2. Device according to claim 1, characterized in that said sorbent support (5) is an absorbent support.
3. Device according to claim 1, characterized in that said sorbent support (5) is an adsorbent support.
4. Device according to claim 2, characterized in that said absorbent support is selected from cyclodextrins, sodium bisulfite, and / or dinitrophenylhydrazine.
5. Device according to claim 3, characterized in that said adsorbent support is selected from compresses, polydimethylsiloxane patches, carbon blacks, molecular sieves, and / or organic polymers, or a combination thereof.
6. Device according to the preceding claims, characterized in that the circuit is closed by sealing the sampling chamber (1) during the recirculation (3) of the airflow.
7. Device according to the preceding claims, characterized in that the circuit is made up of single-use connections (6).

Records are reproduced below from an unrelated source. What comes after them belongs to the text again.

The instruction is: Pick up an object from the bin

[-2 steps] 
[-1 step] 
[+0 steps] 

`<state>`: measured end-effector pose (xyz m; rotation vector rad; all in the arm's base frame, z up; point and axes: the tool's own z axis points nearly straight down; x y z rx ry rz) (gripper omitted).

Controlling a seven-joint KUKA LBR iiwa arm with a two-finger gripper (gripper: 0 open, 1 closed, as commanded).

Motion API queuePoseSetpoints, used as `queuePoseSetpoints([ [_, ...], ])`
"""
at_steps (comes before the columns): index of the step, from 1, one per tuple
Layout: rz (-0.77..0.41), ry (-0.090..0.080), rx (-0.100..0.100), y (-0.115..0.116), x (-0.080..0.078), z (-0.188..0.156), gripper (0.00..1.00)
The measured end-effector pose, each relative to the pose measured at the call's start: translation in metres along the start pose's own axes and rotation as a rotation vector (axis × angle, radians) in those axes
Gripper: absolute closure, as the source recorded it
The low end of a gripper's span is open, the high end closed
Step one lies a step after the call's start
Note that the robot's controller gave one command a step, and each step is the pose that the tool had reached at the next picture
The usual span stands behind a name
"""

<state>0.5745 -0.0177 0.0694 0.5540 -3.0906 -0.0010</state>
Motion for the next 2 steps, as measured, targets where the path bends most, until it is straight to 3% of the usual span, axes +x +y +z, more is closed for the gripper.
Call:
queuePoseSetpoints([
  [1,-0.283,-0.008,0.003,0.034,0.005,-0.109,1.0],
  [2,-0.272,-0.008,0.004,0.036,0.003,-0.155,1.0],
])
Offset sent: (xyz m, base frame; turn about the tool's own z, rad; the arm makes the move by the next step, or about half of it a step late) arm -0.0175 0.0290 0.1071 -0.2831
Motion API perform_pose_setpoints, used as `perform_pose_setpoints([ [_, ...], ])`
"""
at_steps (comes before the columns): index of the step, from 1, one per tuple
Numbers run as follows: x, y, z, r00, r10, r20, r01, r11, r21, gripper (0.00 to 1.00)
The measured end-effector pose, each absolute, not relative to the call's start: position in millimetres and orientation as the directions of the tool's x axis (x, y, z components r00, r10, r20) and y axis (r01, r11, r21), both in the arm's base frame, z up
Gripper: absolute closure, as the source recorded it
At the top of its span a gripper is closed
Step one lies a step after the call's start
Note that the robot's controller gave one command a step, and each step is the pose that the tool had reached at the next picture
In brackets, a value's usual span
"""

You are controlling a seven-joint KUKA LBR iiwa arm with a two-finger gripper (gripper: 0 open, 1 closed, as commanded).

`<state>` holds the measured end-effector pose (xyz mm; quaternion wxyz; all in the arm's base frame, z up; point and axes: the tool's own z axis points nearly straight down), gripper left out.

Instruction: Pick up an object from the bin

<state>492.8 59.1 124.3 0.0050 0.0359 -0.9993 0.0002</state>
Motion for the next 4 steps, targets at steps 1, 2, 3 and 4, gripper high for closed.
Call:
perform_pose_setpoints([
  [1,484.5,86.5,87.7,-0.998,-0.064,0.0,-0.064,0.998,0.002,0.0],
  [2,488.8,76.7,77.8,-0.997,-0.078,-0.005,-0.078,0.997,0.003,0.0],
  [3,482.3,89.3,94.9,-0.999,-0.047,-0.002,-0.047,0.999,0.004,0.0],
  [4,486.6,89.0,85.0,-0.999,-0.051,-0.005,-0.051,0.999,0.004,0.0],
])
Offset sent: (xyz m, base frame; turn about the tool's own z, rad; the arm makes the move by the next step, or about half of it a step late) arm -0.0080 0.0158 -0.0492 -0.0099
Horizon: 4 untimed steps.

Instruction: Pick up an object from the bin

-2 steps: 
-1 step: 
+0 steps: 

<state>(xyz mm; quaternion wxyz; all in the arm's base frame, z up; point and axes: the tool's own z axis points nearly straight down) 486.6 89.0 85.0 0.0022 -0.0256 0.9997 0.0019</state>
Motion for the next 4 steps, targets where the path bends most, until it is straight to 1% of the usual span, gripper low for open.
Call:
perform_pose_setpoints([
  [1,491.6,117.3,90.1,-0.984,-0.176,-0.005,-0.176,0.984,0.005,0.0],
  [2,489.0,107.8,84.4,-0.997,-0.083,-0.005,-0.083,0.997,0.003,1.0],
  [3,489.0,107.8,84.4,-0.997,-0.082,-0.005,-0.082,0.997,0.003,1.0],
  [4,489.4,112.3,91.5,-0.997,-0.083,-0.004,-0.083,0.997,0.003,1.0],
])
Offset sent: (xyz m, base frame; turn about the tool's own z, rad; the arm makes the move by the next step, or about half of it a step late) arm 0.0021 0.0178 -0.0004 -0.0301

8. Method for distinguishing volatile organic compounds present in the air, comprising the steps of: - sampling the volatile organic compounds; - removing the sorbent support (5) from said sampling device; - desorbing the volatile organic compounds; - performing gas chromatography; - performing mass spectrometry, characterized in that the step of sampling the volatile organic compounds is carried out using a device according to any one of the preceding claims.
9. Method according to claim 8, characterized in that it is carried out using an air sample.

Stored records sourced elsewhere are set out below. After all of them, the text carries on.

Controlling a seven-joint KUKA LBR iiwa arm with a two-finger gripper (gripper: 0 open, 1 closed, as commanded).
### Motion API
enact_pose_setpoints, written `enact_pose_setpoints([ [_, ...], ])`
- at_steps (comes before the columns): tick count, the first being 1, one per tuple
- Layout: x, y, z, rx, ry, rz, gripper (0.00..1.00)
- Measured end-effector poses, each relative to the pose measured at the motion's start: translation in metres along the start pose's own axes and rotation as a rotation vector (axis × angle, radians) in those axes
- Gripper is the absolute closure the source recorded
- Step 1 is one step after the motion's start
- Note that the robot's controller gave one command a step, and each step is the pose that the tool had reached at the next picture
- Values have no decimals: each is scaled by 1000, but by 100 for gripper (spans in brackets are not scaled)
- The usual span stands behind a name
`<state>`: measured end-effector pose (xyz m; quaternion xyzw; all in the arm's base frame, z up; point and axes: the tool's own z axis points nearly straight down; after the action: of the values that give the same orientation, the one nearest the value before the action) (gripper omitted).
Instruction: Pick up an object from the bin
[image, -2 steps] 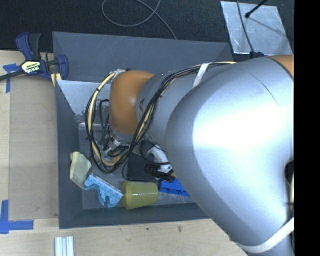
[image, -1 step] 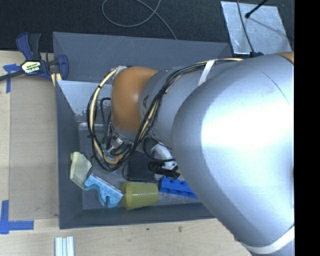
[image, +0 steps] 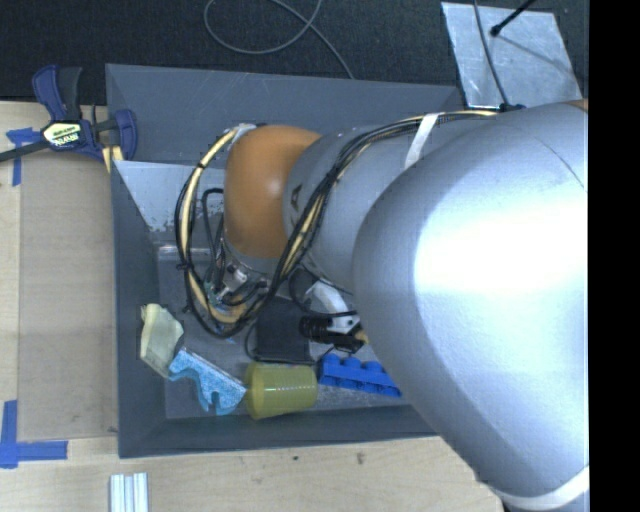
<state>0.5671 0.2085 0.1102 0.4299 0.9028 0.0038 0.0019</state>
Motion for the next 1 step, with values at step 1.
enact_pose_setpoints([
  [1, -1, 0, -6, -2, -1, 30, 100],
])
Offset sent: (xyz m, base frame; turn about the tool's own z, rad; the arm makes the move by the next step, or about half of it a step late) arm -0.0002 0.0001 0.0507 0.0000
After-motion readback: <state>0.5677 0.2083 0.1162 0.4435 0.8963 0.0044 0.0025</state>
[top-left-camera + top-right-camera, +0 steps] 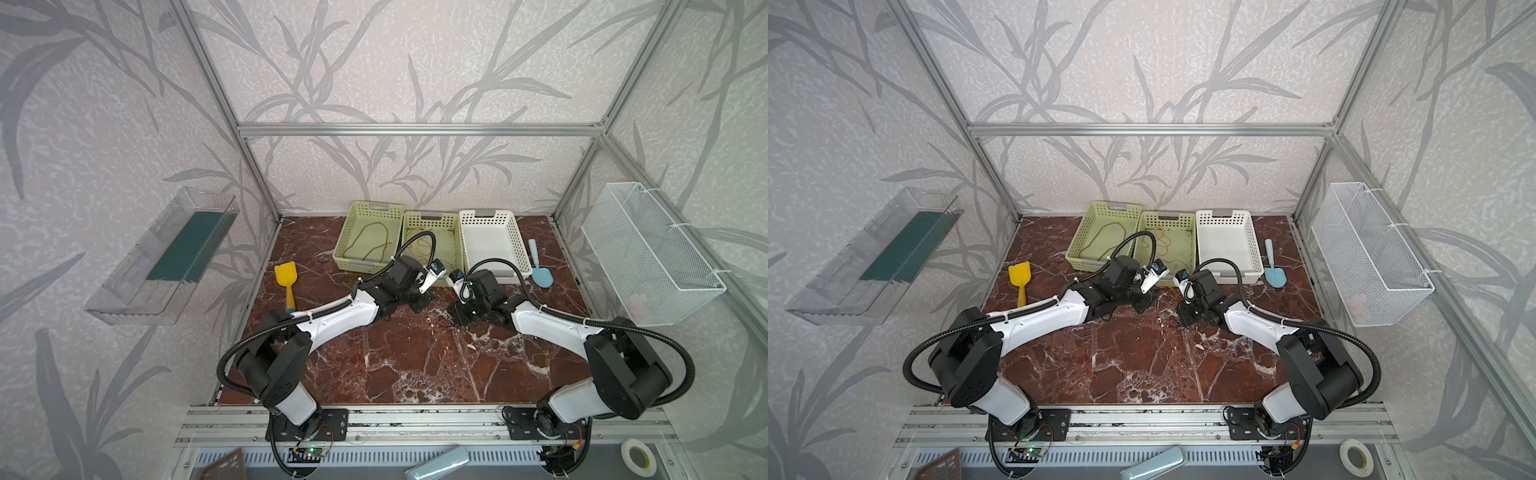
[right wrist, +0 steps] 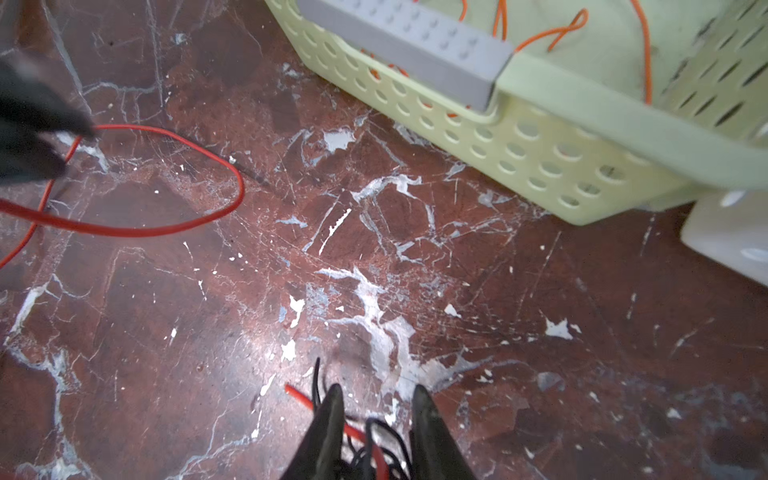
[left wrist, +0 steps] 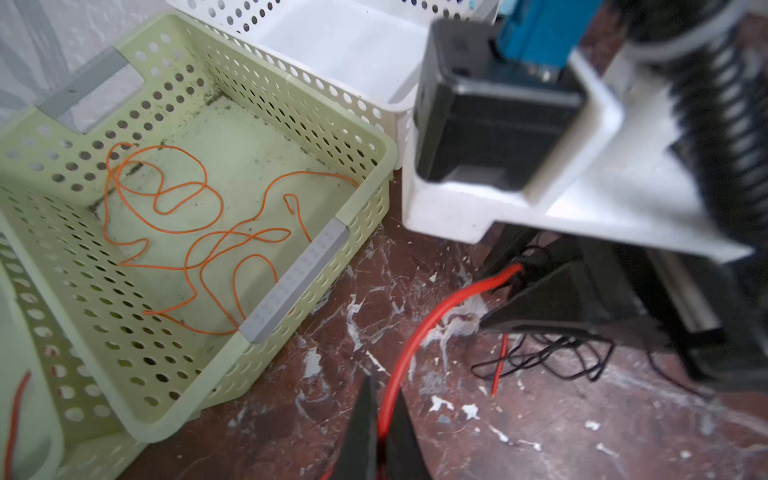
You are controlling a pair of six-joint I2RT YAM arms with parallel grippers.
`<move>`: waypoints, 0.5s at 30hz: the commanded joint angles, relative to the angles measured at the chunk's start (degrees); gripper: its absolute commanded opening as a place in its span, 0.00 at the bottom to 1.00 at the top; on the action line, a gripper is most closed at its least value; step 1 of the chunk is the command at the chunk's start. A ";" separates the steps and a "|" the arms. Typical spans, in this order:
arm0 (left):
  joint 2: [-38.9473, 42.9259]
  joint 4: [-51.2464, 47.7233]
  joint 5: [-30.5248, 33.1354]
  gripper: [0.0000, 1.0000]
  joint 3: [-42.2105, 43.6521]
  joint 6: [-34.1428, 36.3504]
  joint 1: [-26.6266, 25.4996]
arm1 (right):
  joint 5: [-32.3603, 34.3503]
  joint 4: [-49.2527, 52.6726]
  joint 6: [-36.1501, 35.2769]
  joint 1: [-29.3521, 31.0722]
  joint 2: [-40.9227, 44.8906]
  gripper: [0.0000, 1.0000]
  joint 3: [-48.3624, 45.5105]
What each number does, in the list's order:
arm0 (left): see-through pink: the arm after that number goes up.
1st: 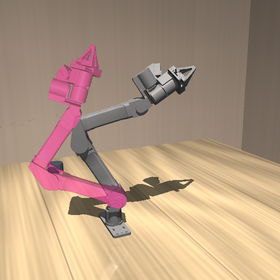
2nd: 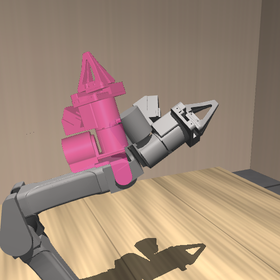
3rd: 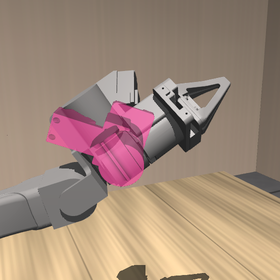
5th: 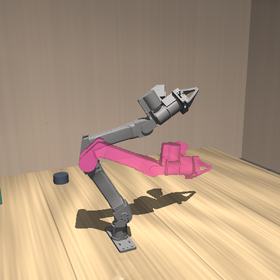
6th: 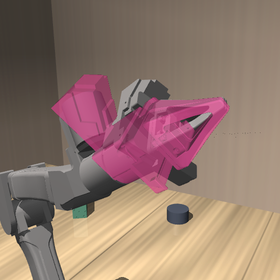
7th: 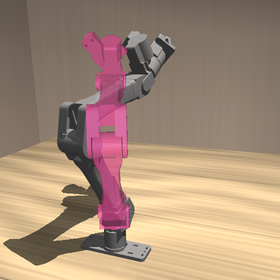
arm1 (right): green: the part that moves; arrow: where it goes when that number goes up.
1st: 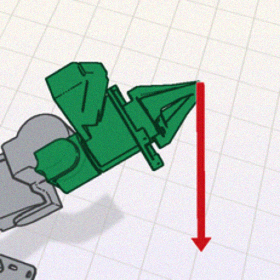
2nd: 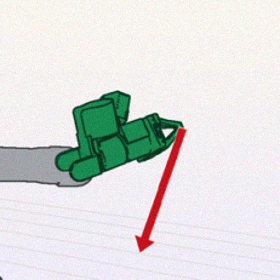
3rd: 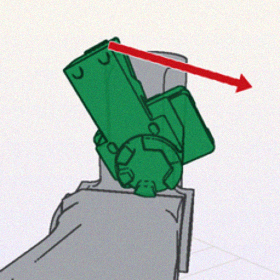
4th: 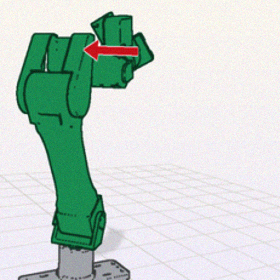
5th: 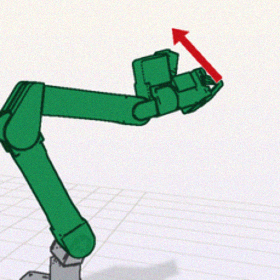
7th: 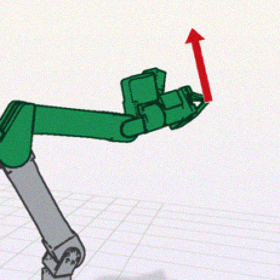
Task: Untangle the cables
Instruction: 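Lift the red wire high with the left gripper above the green baskets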
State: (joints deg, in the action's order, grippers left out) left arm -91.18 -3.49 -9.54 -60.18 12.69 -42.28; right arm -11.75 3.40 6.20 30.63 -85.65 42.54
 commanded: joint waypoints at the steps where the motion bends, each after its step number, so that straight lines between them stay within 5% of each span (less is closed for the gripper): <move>1: 5.69 -0.29 2.73 0.00 -2.47 1.55 -0.09 | -0.93 -2.04 1.59 -0.05 -2.22 0.29 -1.61; 12: 15.20 -9.05 8.16 0.00 -11.43 3.77 1.20 | -2.42 -6.39 4.87 -0.07 -6.84 0.35 -3.16; 15: 16.26 -10.93 8.90 0.00 -15.52 3.57 2.88 | -2.40 -6.39 5.29 -0.07 -5.50 0.43 -3.46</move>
State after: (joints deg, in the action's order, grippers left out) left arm -76.16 -11.00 -2.63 -72.34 14.90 -40.69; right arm -13.78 -2.28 10.35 30.63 -92.23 39.92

10. Method according to claims 8 and 9, characterized in that the desorption step consists of a thermal desorption step.
11. Method according to claims 8 to 10, characterized in that the gas chromatography step consists of a two-dimensional gas chromatography step.
12. Use of the device according to claims 1 to 7 in order to distinguish the scent signature of an individual.
13. Use of the device according to claims 1 to 7 in order to enrich a sorbent support (5) and allow a dog to identify an individual from their scent signature.